WORK REQUIRED:
Images are not part of the copy; transcribe all the data exactly.

DATA SEGMENT:
__________
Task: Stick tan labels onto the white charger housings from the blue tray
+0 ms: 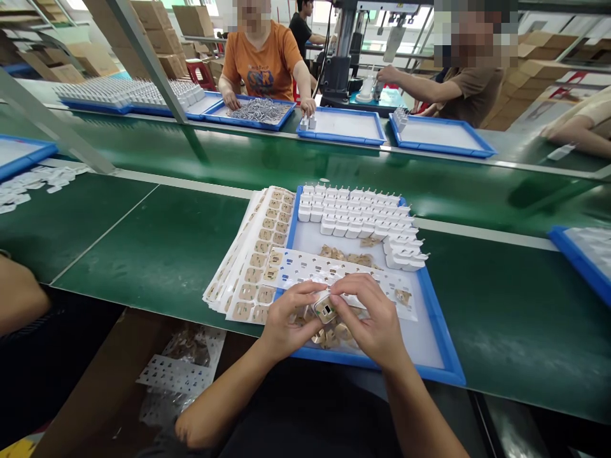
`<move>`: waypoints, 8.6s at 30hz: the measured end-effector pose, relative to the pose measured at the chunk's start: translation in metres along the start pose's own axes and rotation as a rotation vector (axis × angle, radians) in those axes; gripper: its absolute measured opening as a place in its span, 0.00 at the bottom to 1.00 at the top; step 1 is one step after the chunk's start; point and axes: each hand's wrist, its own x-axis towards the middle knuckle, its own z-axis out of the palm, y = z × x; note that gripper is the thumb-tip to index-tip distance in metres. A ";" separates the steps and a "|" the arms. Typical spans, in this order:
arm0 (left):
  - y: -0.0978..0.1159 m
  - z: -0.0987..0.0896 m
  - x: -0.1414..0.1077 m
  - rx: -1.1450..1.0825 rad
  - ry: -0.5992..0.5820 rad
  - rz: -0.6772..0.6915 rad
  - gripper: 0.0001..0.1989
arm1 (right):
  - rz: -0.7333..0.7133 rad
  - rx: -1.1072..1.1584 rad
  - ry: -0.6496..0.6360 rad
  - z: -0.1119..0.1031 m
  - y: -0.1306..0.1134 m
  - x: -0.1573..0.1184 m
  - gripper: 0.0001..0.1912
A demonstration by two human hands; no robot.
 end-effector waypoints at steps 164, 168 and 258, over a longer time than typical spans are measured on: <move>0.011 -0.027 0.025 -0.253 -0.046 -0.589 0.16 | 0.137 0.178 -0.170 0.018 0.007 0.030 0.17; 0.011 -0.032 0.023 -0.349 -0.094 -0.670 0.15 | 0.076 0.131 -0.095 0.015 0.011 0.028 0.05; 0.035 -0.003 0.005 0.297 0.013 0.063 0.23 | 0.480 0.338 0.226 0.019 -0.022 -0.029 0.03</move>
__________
WRITTEN REPLY:
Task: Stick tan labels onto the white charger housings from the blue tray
+0 ms: 
`<move>`: waypoints, 8.6s at 30hz: the measured end-effector pose, relative to the pose measured at the chunk's start: translation in metres along the start pose's own axes and rotation as a rotation vector (axis × angle, radians) in those axes; gripper: its absolute measured opening as a place in its span, 0.00 at the bottom to 1.00 at the top; step 1 is one step after the chunk's start; point and axes: each hand's wrist, its own x-axis towards the middle knuckle, its own z-axis out of the palm, y = z × x; note that gripper is the thumb-tip to index-tip distance in metres. A ";" separates the steps and a "|" the arms. Typical spans, in this order:
arm0 (left):
  - y: -0.0978..0.1159 m
  - z: -0.0987..0.0896 m
  - x: -0.1414..0.1077 m
  - rx: -1.1450..1.0825 rad
  - ry: -0.5992..0.5820 rad
  - rz: -0.6772..0.6915 rad
  - gripper: 0.0001..0.1989
arm1 (right):
  - rz: -0.7333..0.7133 rad
  - rx: -1.1072..1.1584 rad
  - ry: -0.6496..0.6360 rad
  - z: -0.1119..0.1031 m
  - y: -0.1306..0.1134 m
  - x: -0.1573..0.1184 m
  - gripper: 0.0001..0.1912
A demonstration by two human hands; no robot.
 end-effector waypoints at steps 164, 168 and 258, over a longer time than typical spans are measured on: <move>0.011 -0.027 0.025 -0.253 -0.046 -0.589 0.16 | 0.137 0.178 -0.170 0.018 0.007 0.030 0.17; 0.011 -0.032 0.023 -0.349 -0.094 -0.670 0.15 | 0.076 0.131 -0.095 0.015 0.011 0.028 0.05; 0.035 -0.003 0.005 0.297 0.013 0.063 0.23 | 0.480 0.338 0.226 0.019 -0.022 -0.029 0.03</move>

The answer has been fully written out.